### TRY IT
Please determine how many lines of the material include the word "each", and respond with nothing but that number.

DATA BLOCK START

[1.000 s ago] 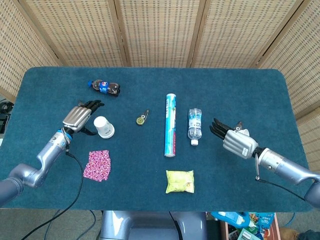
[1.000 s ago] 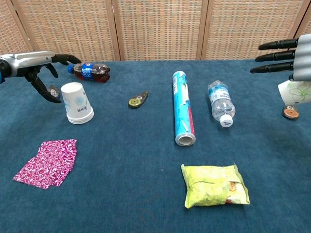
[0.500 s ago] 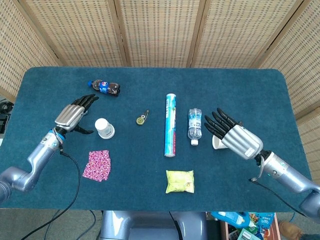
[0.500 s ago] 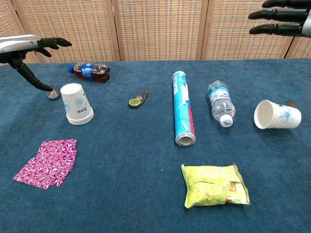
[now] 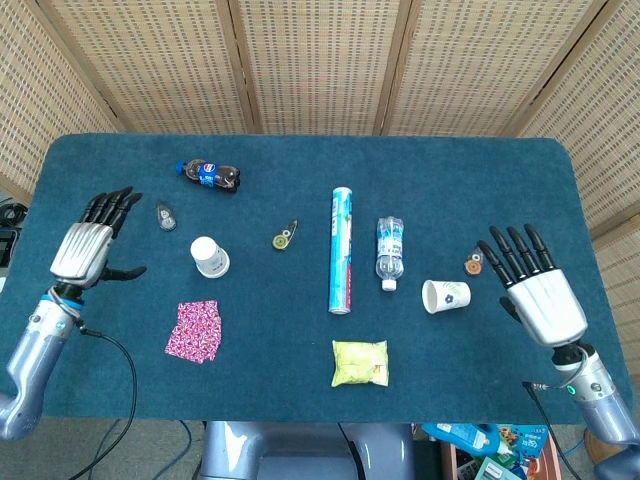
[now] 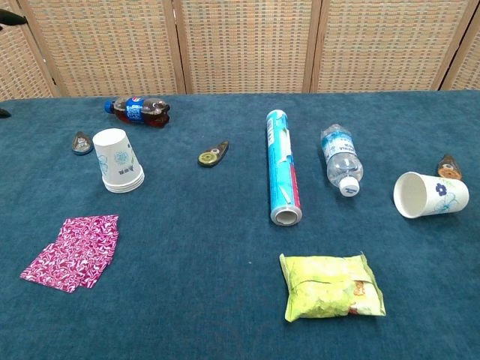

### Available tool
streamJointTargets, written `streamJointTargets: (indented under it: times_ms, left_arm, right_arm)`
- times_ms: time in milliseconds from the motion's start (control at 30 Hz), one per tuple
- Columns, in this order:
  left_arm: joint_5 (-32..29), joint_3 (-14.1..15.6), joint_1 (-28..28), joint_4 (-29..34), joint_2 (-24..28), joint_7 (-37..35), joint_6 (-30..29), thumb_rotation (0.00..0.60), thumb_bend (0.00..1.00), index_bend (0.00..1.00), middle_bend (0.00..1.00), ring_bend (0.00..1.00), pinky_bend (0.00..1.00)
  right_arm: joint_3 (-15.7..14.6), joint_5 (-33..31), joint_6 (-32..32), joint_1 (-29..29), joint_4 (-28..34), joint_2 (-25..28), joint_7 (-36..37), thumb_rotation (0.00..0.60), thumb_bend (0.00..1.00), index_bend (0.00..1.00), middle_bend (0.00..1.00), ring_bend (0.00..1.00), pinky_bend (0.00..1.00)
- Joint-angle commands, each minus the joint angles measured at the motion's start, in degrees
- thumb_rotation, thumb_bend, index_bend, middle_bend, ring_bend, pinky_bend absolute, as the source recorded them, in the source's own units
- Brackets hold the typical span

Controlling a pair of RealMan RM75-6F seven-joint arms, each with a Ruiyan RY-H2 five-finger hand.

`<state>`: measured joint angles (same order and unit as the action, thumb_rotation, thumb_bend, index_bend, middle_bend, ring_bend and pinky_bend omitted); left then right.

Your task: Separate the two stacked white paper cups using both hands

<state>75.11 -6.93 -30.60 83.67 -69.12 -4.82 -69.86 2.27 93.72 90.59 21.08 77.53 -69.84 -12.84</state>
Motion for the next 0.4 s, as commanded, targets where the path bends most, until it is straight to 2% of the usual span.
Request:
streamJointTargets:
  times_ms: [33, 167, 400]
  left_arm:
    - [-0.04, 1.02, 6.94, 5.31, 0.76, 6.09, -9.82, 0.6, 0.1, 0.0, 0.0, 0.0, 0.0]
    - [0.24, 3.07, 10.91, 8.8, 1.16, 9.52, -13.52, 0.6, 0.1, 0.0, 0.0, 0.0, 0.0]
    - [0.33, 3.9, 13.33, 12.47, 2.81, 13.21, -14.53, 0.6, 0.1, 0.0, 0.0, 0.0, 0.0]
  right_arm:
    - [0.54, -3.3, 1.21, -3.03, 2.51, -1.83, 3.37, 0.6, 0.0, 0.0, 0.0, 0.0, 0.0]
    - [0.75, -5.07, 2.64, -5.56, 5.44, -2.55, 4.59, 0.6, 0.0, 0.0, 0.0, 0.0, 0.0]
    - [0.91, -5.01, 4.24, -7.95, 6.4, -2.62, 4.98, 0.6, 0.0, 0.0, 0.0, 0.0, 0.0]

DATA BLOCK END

### TASK SOLUTION
2